What this task involves: The answer is a stretch of the material below, returned exactly: the line containing "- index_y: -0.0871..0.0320", the line containing "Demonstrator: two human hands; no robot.", and all lines between.

Data below:
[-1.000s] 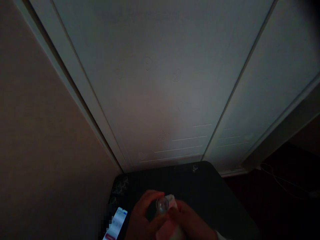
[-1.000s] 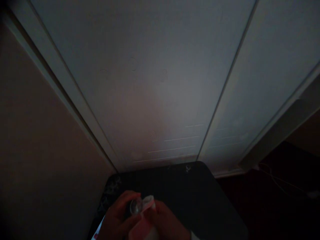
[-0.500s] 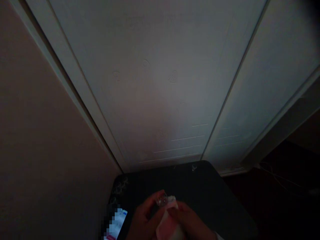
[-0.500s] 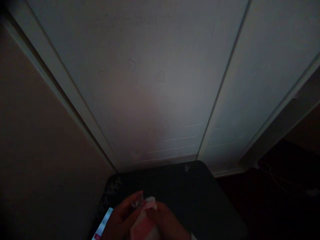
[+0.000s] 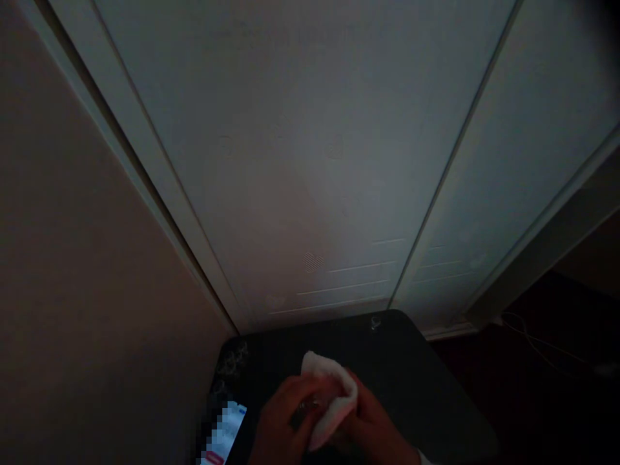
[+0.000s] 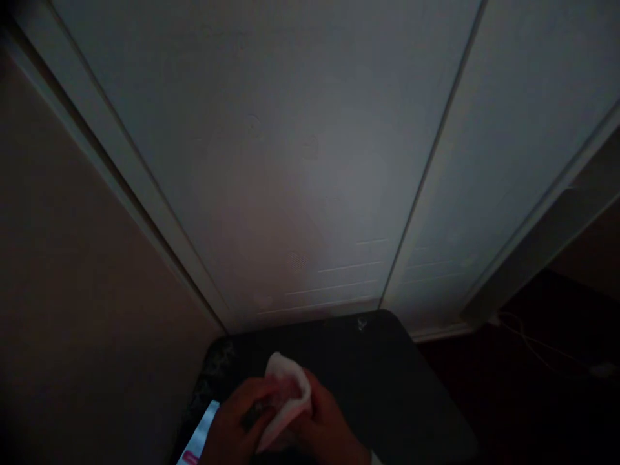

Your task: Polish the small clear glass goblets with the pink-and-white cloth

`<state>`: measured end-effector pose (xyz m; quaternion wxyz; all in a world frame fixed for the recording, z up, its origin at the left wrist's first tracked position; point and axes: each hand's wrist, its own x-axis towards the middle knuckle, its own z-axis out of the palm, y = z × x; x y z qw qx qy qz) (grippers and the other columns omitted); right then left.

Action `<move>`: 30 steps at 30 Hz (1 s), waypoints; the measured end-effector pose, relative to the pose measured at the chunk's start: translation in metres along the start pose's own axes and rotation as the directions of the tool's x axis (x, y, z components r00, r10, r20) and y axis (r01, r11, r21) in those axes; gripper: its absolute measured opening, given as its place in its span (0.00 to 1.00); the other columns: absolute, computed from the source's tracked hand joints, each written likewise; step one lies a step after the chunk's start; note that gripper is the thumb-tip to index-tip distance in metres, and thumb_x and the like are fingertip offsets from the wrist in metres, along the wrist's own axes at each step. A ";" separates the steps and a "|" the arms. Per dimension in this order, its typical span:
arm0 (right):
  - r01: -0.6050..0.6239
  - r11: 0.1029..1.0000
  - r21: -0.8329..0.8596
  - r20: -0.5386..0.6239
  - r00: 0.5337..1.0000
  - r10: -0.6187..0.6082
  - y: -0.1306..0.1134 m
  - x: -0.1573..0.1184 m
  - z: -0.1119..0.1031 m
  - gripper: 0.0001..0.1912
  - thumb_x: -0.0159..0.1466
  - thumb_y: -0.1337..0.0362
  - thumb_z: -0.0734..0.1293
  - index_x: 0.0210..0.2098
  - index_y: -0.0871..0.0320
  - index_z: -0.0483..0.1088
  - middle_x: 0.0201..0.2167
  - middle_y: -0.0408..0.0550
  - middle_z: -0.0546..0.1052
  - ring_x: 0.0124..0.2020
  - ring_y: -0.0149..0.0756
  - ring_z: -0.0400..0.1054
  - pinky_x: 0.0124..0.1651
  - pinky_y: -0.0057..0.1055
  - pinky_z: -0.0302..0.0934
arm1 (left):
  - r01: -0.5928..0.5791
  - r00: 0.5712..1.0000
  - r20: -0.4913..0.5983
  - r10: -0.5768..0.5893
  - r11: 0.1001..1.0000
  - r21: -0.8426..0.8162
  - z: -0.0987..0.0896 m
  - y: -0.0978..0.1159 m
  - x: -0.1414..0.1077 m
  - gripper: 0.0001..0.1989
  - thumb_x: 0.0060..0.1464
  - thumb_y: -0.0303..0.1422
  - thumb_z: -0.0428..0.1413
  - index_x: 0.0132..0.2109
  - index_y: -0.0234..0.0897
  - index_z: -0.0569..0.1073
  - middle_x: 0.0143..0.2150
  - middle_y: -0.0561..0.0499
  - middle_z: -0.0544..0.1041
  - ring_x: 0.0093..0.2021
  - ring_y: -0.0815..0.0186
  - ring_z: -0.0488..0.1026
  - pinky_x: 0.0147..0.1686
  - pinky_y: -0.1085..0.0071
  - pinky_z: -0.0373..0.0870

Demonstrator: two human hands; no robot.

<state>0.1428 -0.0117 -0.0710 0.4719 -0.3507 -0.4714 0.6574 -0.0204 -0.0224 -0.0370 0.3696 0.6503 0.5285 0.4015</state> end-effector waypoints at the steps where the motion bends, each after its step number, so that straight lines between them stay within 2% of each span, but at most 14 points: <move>1: 0.029 1.000 -0.002 0.005 1.000 -0.029 -0.002 0.000 0.002 0.22 0.49 0.59 0.72 0.43 0.57 0.72 0.35 0.48 0.76 0.37 0.41 0.69 0.41 0.36 0.63 | -0.033 0.999 0.030 0.033 0.999 0.005 -0.001 0.000 0.000 0.10 0.48 0.29 0.59 0.38 0.44 0.80 0.38 0.48 0.80 0.39 0.59 0.76 0.41 0.70 0.72; 5: 0.040 0.999 -0.022 -0.014 0.999 -0.040 -0.005 -0.001 0.002 0.18 0.47 0.70 0.70 0.38 0.58 0.72 0.30 0.44 0.75 0.31 0.36 0.67 0.35 0.31 0.61 | -0.076 0.997 0.005 0.077 0.993 -0.092 -0.001 -0.004 -0.001 0.10 0.47 0.28 0.60 0.39 0.43 0.79 0.40 0.47 0.77 0.41 0.59 0.75 0.41 0.69 0.73; 7: 0.035 0.999 -0.006 -0.032 0.999 -0.035 -0.006 -0.003 0.001 0.19 0.47 0.70 0.69 0.40 0.58 0.72 0.30 0.44 0.75 0.30 0.35 0.67 0.34 0.30 0.61 | -0.051 0.999 -0.004 0.052 0.968 -0.245 0.000 -0.005 -0.003 0.10 0.47 0.28 0.61 0.39 0.42 0.78 0.40 0.47 0.75 0.42 0.59 0.74 0.41 0.68 0.73; 10: 0.027 1.000 0.006 -0.065 0.998 -0.026 -0.008 -0.007 0.001 0.18 0.47 0.69 0.71 0.39 0.58 0.71 0.30 0.43 0.74 0.31 0.35 0.67 0.35 0.29 0.60 | 0.000 1.000 0.025 0.014 0.879 -0.476 0.000 -0.006 -0.007 0.12 0.47 0.30 0.62 0.41 0.40 0.76 0.41 0.48 0.73 0.43 0.60 0.74 0.43 0.68 0.73; 13: -0.001 1.000 -0.011 -0.067 0.998 0.001 -0.010 -0.009 0.002 0.19 0.45 0.69 0.73 0.37 0.58 0.70 0.31 0.43 0.74 0.31 0.34 0.66 0.35 0.29 0.61 | 0.049 0.999 0.041 -0.032 0.832 -0.552 -0.003 -0.006 -0.010 0.13 0.46 0.30 0.63 0.43 0.41 0.77 0.43 0.48 0.73 0.46 0.60 0.74 0.45 0.68 0.72; 18: 0.012 0.992 -0.122 -0.021 1.000 -0.015 -0.015 -0.010 0.001 0.19 0.47 0.65 0.73 0.38 0.59 0.68 0.30 0.42 0.72 0.30 0.32 0.64 0.32 0.28 0.59 | 0.098 0.995 0.060 -0.079 0.893 -0.439 -0.013 0.000 -0.012 0.14 0.44 0.29 0.63 0.42 0.41 0.79 0.44 0.47 0.74 0.44 0.58 0.74 0.43 0.67 0.73; 25: 0.092 0.942 -0.322 0.116 0.992 -0.058 -0.024 -0.012 -0.001 0.14 0.50 0.60 0.73 0.33 0.59 0.69 0.27 0.40 0.69 0.27 0.29 0.60 0.30 0.27 0.56 | 0.043 0.998 0.060 -0.034 0.985 -0.166 -0.020 0.015 -0.014 0.12 0.46 0.32 0.63 0.41 0.44 0.80 0.42 0.47 0.77 0.42 0.58 0.74 0.42 0.67 0.72; 30: 0.151 0.910 -0.387 0.162 0.982 -0.094 -0.023 -0.014 -0.002 0.13 0.55 0.57 0.71 0.33 0.59 0.70 0.28 0.41 0.69 0.28 0.30 0.61 0.31 0.27 0.56 | 0.009 0.999 0.048 -0.005 0.995 -0.096 -0.020 0.014 -0.017 0.12 0.47 0.32 0.63 0.42 0.46 0.80 0.43 0.48 0.78 0.43 0.59 0.74 0.43 0.68 0.72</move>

Answer below:
  - index_y: -0.0871..0.0320
  - index_z: -0.0483..0.1088
  - middle_x: 0.0201..0.2167
  - middle_y: -0.0408..0.0550
  - middle_z: -0.0546..0.1052
  - ring_x: 0.0124..0.2020
  - ring_y: -0.0149..0.0756
  - ring_z: -0.0400..0.1054
  - pinky_x: 0.0124..0.1651
  - pinky_y: -0.0057..0.1055
  - pinky_z: -0.0302..0.0934
arm1 (left):
  - r01: -0.5928..0.5791
  - r00: 0.5712..1.0000
  - r20: -0.4913..0.5983
  - r10: -0.5768..0.5893
  - r11: 0.1001..1.0000
  - r21: -0.8426..0.8162
  - z: -0.0987..0.0896 m
  - y: -0.0978..0.1159 m
  - x: -0.1414..0.1077 m
  - gripper: 0.0001..0.1989
  - thumb_x: 0.0060..0.1464
  - thumb_y: -0.0303..0.1422
  - thumb_z: -0.0428..0.1413
  - index_x: 0.0132..0.2109
  - index_y: -0.0234..0.0897
  - index_z: -0.0569..0.1073
  - middle_x: 0.0143..0.2150
  - middle_y: -0.0561..0.0499
  - middle_z: -0.0544..0.1041
  - ring_x: 0.0093..0.2021
  - ring_y: -0.0815..0.0186
  - ring_z: -0.0488..0.1026
  - pinky_x: 0.0147..0.1686
  - pinky_y: -0.1085..0.0071
  - pinky_z: -0.0373..0.0870

Demonstrator: two human hands; no robot.

That covers the exercise completely.